• How to complete this task: Among the entries below, one line contains "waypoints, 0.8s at" and another contains "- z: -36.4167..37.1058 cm". Transcribe those two lines and every line between them, exactly.

(Information provided)

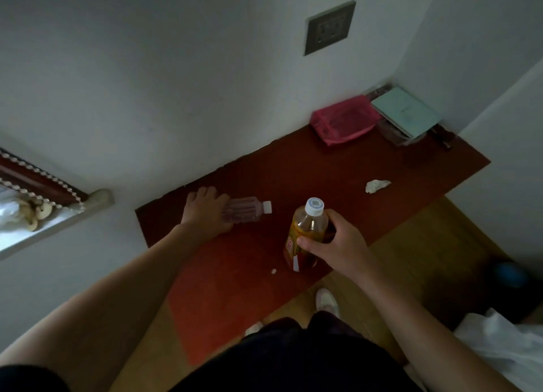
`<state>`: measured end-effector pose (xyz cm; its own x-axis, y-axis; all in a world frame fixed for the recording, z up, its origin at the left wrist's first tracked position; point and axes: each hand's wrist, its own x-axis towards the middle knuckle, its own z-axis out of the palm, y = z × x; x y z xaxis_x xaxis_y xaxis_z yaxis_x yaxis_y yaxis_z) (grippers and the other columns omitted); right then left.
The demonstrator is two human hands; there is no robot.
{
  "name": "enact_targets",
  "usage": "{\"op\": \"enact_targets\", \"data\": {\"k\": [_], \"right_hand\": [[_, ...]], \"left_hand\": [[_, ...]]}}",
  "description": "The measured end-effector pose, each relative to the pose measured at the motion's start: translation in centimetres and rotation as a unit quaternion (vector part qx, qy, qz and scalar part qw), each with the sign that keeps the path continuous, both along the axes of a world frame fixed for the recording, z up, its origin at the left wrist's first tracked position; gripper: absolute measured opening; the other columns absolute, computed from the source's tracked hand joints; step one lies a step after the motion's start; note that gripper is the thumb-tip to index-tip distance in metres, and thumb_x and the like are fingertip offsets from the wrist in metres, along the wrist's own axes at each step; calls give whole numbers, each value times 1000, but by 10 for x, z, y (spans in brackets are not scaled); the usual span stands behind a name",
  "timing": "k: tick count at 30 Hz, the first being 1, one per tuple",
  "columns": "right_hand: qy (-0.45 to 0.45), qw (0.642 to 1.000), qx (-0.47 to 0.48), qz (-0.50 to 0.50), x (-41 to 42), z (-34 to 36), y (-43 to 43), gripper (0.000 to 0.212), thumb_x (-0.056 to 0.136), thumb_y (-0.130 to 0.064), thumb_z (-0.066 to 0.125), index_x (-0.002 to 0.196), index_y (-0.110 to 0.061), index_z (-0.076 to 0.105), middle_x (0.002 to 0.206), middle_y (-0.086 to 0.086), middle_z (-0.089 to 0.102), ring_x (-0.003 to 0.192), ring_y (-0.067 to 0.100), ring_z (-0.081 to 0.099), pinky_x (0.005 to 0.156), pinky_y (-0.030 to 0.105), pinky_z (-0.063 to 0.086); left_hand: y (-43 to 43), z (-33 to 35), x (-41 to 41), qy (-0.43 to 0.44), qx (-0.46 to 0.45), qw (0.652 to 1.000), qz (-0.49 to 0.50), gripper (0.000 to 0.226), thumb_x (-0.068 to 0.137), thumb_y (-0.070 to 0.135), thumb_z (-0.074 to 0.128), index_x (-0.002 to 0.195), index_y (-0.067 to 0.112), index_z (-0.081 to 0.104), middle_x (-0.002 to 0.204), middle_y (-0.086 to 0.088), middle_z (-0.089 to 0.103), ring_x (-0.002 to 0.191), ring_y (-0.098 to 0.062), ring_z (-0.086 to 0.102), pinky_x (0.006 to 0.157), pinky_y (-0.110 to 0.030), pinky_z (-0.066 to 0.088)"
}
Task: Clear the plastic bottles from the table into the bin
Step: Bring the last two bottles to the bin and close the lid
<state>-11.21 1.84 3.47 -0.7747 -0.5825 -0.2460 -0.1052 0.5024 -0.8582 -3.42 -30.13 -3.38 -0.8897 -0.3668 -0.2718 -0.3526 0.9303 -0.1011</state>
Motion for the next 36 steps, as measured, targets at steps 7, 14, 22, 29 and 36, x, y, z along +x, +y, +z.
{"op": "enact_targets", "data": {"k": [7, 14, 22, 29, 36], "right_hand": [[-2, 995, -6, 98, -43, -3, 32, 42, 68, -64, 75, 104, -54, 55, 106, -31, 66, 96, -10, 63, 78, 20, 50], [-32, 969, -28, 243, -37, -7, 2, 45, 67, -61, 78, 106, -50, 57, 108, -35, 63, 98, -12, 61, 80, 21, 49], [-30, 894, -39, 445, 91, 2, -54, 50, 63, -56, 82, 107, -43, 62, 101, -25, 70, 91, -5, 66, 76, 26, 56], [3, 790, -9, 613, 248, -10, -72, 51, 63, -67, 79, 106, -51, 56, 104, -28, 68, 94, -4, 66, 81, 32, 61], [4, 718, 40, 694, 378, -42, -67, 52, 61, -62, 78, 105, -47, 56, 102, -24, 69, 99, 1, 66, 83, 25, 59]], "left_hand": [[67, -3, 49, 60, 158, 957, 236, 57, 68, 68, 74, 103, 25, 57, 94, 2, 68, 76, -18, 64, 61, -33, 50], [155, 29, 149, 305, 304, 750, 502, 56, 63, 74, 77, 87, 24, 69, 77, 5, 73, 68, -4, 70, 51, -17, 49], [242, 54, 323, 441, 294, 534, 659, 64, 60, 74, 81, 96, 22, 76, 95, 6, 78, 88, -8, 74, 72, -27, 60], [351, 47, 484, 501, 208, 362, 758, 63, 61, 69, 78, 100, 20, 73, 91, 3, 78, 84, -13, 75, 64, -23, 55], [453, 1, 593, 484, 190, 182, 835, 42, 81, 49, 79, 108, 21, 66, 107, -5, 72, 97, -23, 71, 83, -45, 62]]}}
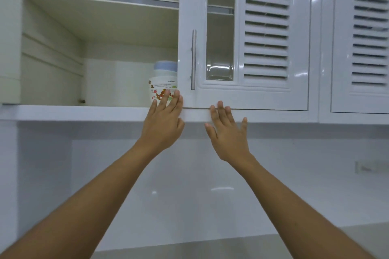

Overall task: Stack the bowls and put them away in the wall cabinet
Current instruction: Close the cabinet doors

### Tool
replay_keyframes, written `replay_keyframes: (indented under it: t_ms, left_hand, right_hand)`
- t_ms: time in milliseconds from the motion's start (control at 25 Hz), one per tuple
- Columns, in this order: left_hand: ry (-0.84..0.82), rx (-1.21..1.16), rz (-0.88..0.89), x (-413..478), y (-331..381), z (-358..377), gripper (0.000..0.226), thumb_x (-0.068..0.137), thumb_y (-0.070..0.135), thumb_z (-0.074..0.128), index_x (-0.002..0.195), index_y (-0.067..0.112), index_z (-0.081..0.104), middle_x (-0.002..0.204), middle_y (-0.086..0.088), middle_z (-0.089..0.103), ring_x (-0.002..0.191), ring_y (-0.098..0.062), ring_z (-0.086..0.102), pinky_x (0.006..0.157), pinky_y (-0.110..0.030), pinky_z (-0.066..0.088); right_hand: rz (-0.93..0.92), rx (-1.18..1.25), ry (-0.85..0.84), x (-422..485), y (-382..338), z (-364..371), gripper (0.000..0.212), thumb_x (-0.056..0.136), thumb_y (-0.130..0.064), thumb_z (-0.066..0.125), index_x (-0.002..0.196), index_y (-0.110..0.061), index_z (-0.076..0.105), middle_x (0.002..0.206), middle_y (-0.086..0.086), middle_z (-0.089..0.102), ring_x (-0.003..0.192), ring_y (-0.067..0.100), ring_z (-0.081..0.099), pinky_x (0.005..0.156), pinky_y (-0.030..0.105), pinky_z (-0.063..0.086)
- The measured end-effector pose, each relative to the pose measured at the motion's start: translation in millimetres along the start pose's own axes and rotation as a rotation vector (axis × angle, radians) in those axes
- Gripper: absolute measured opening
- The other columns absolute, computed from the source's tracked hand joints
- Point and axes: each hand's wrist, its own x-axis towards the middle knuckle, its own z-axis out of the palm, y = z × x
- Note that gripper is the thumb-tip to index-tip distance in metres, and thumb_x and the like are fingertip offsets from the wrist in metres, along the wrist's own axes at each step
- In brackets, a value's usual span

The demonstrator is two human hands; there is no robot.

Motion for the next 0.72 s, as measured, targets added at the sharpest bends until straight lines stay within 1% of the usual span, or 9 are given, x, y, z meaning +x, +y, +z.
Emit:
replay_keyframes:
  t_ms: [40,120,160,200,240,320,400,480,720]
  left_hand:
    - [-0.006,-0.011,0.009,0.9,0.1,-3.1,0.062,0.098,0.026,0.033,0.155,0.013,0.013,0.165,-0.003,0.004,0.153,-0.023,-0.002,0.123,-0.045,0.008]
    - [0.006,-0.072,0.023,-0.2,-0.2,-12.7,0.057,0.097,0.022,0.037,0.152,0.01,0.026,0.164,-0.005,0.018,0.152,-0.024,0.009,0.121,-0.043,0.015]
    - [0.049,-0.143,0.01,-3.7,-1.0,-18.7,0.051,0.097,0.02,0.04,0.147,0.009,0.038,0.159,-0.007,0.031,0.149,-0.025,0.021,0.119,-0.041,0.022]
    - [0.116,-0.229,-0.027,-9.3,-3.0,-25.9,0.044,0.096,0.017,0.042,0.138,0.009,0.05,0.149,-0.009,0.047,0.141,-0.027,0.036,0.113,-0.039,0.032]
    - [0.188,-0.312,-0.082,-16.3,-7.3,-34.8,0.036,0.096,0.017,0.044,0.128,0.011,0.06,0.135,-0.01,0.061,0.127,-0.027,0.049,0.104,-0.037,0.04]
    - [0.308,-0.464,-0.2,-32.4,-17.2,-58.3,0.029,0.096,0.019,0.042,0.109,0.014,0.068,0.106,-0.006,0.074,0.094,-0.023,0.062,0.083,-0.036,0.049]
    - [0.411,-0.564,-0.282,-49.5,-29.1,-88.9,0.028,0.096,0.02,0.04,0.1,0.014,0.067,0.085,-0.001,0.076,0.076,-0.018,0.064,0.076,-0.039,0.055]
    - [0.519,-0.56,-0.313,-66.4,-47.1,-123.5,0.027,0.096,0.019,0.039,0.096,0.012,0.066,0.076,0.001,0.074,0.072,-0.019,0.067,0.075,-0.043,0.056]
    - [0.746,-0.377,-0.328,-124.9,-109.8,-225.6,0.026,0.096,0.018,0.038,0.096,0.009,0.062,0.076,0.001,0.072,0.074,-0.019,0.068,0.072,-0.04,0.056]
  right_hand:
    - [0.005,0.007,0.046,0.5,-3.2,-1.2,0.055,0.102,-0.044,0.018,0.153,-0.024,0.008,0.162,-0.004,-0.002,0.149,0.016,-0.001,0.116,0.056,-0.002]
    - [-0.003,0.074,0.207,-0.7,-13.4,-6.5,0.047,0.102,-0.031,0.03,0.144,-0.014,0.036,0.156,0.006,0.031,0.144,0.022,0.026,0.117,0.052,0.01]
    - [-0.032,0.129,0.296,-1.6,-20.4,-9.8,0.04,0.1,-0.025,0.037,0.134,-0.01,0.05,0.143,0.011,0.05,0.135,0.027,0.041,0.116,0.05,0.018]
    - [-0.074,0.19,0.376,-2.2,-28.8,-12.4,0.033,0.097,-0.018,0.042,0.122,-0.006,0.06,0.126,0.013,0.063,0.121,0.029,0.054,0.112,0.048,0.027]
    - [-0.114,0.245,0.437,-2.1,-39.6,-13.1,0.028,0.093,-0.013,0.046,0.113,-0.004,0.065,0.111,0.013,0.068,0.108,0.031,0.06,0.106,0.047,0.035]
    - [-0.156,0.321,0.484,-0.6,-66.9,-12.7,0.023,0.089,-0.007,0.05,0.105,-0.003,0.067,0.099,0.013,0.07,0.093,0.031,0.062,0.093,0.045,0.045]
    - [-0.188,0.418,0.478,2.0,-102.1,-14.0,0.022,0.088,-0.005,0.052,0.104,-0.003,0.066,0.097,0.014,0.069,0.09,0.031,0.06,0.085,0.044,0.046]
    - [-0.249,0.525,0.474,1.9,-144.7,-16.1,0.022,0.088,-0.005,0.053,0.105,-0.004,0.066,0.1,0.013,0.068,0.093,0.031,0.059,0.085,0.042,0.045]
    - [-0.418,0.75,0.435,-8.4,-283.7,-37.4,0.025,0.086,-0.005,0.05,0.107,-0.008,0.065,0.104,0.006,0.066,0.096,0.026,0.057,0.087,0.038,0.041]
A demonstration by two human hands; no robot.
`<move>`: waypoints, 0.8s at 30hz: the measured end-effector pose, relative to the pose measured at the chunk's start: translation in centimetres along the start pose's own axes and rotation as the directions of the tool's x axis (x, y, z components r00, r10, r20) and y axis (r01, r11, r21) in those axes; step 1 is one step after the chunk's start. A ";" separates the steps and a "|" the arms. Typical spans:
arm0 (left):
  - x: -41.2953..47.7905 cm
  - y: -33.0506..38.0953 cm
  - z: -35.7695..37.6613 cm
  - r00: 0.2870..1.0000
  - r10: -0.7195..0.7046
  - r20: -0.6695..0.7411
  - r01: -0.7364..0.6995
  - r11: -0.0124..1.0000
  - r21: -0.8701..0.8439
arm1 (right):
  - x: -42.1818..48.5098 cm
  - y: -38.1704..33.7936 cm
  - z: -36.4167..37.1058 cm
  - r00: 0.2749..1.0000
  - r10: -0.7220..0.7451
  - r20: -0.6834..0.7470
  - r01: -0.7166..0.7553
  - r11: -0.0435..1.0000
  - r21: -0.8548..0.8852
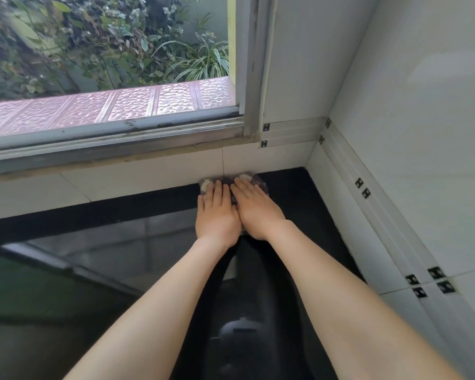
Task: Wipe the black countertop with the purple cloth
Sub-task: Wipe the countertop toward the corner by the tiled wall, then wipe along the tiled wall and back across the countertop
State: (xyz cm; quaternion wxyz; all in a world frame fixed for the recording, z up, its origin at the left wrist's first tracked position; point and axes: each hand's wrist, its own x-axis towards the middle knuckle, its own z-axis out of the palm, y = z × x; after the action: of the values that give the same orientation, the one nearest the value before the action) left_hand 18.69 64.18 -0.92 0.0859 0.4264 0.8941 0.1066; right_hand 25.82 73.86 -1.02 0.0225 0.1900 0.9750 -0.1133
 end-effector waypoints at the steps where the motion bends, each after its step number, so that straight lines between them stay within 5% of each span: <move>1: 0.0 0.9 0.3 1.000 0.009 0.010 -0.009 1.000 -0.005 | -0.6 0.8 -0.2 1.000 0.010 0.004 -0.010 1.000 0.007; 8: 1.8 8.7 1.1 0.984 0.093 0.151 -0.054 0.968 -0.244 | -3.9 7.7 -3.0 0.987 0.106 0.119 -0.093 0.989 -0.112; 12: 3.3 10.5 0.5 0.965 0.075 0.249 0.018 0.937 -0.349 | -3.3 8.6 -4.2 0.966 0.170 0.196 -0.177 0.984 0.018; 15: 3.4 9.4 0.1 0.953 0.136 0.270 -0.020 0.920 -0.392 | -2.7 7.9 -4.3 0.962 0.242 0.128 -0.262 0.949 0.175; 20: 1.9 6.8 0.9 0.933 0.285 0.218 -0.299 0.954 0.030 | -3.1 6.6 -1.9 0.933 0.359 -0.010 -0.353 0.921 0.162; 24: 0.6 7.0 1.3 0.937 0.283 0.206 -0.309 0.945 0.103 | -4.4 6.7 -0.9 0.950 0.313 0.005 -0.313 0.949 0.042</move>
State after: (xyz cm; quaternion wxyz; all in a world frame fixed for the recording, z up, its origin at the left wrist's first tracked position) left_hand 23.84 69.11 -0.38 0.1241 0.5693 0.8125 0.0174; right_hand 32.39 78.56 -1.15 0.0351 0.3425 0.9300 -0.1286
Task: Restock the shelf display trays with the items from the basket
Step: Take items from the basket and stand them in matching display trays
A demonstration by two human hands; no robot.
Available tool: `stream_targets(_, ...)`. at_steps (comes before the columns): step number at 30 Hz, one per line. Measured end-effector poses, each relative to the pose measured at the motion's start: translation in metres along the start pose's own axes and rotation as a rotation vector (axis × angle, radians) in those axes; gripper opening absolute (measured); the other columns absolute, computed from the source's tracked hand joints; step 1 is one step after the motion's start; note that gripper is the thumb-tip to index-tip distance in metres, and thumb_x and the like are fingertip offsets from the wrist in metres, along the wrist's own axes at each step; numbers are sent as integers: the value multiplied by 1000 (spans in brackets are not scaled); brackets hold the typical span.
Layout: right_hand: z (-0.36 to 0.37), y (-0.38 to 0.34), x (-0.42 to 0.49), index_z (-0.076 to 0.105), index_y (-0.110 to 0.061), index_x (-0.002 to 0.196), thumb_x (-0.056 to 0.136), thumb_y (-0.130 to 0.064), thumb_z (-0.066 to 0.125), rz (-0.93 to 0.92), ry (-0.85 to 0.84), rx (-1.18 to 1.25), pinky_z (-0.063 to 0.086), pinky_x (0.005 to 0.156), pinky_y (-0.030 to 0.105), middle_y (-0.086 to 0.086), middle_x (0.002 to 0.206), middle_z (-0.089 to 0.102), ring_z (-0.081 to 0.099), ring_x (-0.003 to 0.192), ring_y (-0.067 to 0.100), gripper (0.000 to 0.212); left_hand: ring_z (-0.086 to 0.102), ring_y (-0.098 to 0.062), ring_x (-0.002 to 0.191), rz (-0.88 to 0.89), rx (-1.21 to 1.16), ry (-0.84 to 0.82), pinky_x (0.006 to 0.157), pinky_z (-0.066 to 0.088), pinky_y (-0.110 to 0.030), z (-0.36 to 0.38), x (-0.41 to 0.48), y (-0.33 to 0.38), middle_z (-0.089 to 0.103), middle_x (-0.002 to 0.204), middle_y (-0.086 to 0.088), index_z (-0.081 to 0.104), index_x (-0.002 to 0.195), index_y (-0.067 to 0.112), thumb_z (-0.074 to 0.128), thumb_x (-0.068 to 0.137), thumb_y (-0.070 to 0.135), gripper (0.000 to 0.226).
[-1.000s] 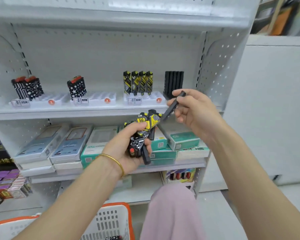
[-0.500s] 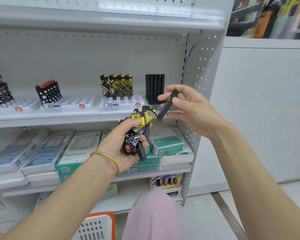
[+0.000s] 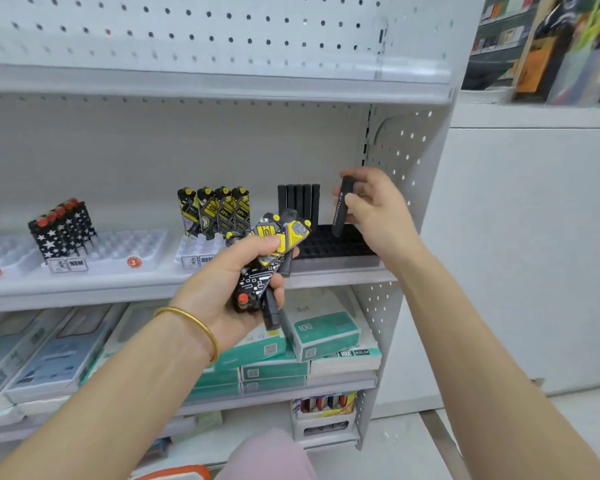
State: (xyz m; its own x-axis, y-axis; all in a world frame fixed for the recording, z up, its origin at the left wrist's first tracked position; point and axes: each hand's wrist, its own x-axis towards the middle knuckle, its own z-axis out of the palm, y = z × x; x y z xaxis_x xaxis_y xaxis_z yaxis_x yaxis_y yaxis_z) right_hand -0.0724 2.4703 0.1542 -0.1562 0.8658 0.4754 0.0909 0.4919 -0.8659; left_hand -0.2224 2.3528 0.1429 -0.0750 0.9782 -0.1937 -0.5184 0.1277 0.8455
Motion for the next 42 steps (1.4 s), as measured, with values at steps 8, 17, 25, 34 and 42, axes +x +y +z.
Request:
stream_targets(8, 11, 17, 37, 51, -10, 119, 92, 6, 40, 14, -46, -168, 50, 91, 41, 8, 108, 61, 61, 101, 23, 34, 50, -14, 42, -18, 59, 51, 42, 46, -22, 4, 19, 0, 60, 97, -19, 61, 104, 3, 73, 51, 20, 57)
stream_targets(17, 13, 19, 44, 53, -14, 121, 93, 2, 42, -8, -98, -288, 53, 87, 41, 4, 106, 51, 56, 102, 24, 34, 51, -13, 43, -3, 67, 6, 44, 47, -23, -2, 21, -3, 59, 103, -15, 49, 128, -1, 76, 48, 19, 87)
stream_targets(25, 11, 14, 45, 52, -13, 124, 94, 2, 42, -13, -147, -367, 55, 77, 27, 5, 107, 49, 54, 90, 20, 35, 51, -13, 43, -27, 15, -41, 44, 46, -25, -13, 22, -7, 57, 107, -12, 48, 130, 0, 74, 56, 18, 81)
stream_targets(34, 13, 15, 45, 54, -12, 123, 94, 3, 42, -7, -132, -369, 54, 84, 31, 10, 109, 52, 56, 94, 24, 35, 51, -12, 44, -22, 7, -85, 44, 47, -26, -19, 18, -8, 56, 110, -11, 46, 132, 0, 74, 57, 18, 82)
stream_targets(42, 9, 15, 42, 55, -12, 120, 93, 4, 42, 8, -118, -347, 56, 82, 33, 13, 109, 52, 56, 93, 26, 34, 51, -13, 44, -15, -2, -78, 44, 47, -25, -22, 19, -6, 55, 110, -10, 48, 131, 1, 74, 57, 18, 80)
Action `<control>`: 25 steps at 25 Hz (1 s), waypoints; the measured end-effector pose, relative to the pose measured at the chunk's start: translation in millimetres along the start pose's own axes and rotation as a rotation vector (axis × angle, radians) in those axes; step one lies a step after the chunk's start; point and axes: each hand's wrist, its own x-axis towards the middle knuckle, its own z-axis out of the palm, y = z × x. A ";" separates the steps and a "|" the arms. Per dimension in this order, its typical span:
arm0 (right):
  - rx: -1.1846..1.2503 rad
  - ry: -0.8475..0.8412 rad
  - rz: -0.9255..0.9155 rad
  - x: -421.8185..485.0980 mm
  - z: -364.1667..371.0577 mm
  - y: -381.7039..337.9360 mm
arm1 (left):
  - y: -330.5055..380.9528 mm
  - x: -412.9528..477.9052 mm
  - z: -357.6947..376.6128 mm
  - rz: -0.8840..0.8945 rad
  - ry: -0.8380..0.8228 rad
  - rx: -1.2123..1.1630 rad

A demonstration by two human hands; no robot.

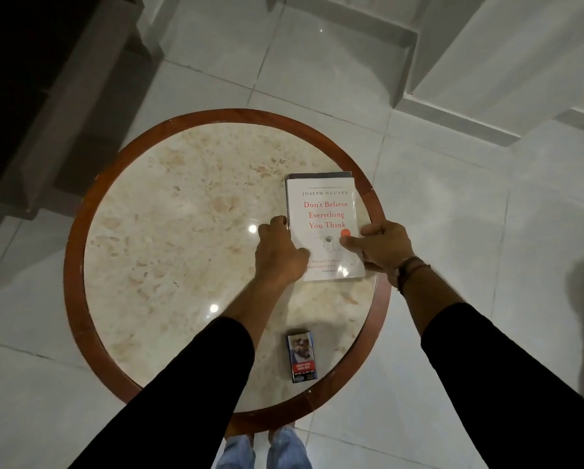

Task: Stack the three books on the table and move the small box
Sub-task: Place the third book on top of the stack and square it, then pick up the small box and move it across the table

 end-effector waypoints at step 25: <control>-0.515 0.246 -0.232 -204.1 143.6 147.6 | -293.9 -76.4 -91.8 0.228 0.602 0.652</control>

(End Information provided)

• Result for this task:
`<move>`: waypoints, 0.8s at 30hz: the measured end-effector pose, relative to the pose measured at the chunk's start: translation in centimetres along the start pose's own axes and rotation as the directions of the tool's x axis (x, y, z components r00, r10, r20) and y axis (r01, r11, r21) in those axes; step 1 is one step after the chunk's start. A ";" separates the steps and a "|" the arms. Typical spans:
arm0 (left):
  - x: -41.2953..47.7905 cm
  - y: -33.0506..38.0953 cm
  - z: -35.7695..37.6613 cm
  - r00: 0.2870..1.0000
  - r10: -0.7195..0.7046
  - r20: -0.6695..0.7411
  - r01: -0.7364..0.6995
  - r11: -0.0124..1.0000
  - r21: -0.8701..0.8439
arm1 (right):
  - x: -42.1818..48.5098 cm
  - y: -38.1704..33.7936 cm
  - z: -36.4167..37.1058 cm

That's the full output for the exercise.